Half of the elementary and junior high school students in Minami-Soma who underwent radiation checks since late September were found with low levels of radioactive cesium-137, the hospital reported.

"We will offer periodic checks to students to keep records of their health conditions," said a hospital worker in charge.

The hospital is uncertain whether the students inhaled airborne radiation or ingested it through radiation-contaminated foodstuffs after the March 11 Fukushima No. 1 nuclear power plant accident.

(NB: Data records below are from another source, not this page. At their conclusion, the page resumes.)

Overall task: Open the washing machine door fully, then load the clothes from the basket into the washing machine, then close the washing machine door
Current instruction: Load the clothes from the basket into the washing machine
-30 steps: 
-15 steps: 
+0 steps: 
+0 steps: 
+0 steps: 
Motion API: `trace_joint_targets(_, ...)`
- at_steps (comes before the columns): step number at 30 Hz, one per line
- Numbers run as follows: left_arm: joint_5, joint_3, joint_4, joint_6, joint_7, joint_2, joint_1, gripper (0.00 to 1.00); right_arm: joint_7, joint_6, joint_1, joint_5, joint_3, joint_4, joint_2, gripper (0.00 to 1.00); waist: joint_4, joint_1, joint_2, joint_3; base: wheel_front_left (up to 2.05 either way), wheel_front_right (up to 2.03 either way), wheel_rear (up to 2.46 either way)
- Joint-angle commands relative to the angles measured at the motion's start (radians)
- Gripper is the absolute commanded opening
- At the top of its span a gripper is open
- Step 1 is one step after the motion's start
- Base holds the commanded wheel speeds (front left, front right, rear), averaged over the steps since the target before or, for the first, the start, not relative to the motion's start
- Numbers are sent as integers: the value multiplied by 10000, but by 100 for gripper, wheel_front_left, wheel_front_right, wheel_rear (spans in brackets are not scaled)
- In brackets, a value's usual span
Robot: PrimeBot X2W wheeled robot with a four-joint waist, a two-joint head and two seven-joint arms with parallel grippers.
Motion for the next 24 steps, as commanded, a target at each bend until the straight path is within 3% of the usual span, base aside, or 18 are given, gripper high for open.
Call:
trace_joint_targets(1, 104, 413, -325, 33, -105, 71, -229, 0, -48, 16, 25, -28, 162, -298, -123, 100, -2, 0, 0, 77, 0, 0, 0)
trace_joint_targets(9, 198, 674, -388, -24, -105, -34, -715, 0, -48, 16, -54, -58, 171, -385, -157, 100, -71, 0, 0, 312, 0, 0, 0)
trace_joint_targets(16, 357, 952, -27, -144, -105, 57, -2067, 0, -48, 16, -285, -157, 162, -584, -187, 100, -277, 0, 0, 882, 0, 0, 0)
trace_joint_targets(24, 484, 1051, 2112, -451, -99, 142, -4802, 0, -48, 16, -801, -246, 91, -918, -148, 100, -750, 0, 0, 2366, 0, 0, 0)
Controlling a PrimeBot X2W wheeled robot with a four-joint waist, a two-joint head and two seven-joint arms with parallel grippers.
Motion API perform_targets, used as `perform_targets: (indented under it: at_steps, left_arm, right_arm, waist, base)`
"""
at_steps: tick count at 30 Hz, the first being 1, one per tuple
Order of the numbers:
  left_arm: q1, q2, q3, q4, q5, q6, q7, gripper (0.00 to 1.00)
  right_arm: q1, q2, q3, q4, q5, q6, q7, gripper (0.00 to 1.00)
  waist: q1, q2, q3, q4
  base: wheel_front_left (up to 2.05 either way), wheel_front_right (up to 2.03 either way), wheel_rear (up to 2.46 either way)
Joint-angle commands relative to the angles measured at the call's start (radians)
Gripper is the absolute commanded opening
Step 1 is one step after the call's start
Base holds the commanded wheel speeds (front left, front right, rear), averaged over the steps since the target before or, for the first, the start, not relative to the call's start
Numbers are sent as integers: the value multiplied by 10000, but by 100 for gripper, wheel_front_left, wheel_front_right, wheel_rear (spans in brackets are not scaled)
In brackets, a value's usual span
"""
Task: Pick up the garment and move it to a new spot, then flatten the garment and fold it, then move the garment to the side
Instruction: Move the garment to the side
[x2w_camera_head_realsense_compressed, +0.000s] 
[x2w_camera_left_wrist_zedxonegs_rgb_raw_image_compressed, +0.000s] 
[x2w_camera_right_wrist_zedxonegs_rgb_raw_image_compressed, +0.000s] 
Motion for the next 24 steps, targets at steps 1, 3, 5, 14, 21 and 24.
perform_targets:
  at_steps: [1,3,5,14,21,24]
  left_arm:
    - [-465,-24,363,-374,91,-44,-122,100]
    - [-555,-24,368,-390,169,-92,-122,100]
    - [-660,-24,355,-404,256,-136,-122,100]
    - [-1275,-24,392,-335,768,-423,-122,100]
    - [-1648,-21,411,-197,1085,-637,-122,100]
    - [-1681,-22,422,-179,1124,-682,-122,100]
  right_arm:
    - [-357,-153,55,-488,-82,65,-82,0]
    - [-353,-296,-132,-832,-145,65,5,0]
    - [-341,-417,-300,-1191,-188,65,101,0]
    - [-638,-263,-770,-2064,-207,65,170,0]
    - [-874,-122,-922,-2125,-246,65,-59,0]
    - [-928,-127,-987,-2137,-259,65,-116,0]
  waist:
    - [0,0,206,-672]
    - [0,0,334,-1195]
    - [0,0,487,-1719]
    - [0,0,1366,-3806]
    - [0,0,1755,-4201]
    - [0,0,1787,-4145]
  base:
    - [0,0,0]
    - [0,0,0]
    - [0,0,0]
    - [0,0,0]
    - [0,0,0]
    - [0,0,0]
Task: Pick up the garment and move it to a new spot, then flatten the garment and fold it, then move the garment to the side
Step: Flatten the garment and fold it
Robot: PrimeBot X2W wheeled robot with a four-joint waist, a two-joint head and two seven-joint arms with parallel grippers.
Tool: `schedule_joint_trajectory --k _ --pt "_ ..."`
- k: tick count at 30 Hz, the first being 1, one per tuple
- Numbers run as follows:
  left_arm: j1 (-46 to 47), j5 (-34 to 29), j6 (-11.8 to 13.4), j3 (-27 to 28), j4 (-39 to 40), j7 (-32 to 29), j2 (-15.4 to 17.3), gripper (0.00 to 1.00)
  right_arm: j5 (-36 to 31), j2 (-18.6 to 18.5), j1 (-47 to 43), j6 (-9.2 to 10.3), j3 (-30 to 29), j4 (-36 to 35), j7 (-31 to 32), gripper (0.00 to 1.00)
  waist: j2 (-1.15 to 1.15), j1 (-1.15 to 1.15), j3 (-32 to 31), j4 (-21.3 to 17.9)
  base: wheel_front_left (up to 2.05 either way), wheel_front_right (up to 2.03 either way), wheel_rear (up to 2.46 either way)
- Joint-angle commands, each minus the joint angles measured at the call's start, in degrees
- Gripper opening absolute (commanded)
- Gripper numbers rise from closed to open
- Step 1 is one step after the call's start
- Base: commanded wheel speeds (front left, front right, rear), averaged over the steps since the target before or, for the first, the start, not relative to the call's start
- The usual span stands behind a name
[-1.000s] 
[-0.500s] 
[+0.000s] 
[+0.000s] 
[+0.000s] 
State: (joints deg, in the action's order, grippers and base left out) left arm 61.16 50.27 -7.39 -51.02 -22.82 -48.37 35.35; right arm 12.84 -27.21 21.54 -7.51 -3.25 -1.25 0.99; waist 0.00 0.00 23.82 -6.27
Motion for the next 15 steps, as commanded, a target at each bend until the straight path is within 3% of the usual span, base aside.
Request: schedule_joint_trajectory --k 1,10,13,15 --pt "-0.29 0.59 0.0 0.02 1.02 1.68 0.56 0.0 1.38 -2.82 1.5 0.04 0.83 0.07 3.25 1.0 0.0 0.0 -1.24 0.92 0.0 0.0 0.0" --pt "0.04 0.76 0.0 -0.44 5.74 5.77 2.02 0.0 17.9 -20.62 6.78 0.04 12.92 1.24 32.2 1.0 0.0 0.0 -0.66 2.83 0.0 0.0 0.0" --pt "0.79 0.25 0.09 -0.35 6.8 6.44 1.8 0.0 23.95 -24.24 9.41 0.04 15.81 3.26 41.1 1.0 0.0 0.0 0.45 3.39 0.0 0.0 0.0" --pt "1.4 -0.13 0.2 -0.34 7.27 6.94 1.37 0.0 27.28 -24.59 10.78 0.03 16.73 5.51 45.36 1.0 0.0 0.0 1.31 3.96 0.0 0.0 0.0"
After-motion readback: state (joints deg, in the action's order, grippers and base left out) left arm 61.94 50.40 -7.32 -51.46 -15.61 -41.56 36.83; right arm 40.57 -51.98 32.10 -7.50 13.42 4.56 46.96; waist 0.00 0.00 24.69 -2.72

Radioactive cesium-137 was detected at below 10 becquerels per kilogram of a student's weight in 199 students. The substance was also found at from 10 to less than 20 becquerels in 65 students; 20 to less than 30 becquerels in three students; and 30 to below 35 becquerels in one student, the hospital said.

Despite the substance's half-life of about 30 years, it will be discharged from the body through bowel movements and other bodily functions. The discharge process takes 100 days for adults, but only 30 days for first- to third-grade elementary school students, who have faster metabolism rates.

Much remains unknown as to the effects of low levels of internal radiation exposure on human health. Detailed data on such effects were not available from the 1945 atomic bomb blasts in Hiroshima and Nagasaki or from the 1986 Chernobyl nuclear accident.

Given that precise values of internal exposure--albeit trace amounts--were identified this time, continued checks are expected to provide more accurate measurements of radiation amounts entering the body through inhaling at the time of the onset of the Fukushima crisis, as well as through ingestion following the accident. Such measurements will enable a closer probe into the relationship between internal exposure and health damage, allowing for monitoring of increases in internal radiation through foods, sources said.

"If radiation checks are conducted again on the students in a few months to determine if any change between the two checks has arisen, we can roughly estimate (the radiation amounts entering the body through inhaling and through ingesting)," said Masaharu Tsubokura, a doctor at the University of Tokyo's Institute of Medical Science.

Tsubokura added that nationwide government-led efforts are needed (for such measurements).

The Institute of Radiation Safety Belrad, a radiation research organization in Belarus, handled radiation exposure measures after the Chernobyl accident. The institute set hazardous levels for children at 70 becquerels of radioactive cesium per kilogram of their weight and caution levels at 20 becquerels.

Tetsuji Imanaka, an assistant professor of nuclear power engineering at the Kyoto University Research Reactor Institute, said, "The human body naturally contains radioactive potassium-40 of between 50 to 60 becquerels per kilogram. If the level reaches 30 becquerels, you may want to take action to lower radiation levels within the body."

In August, the thyroid glands of 45 percent of children aged 15 and under in Iwaki, Kawamata, Iitate, all in Fukushima Prefecture, were found to have exposure to radiation, according to the government's headquarters handling the Fukushima crisis. Children are said to be particularly vulnerable to thyroid gland cancer due to radiation exposure.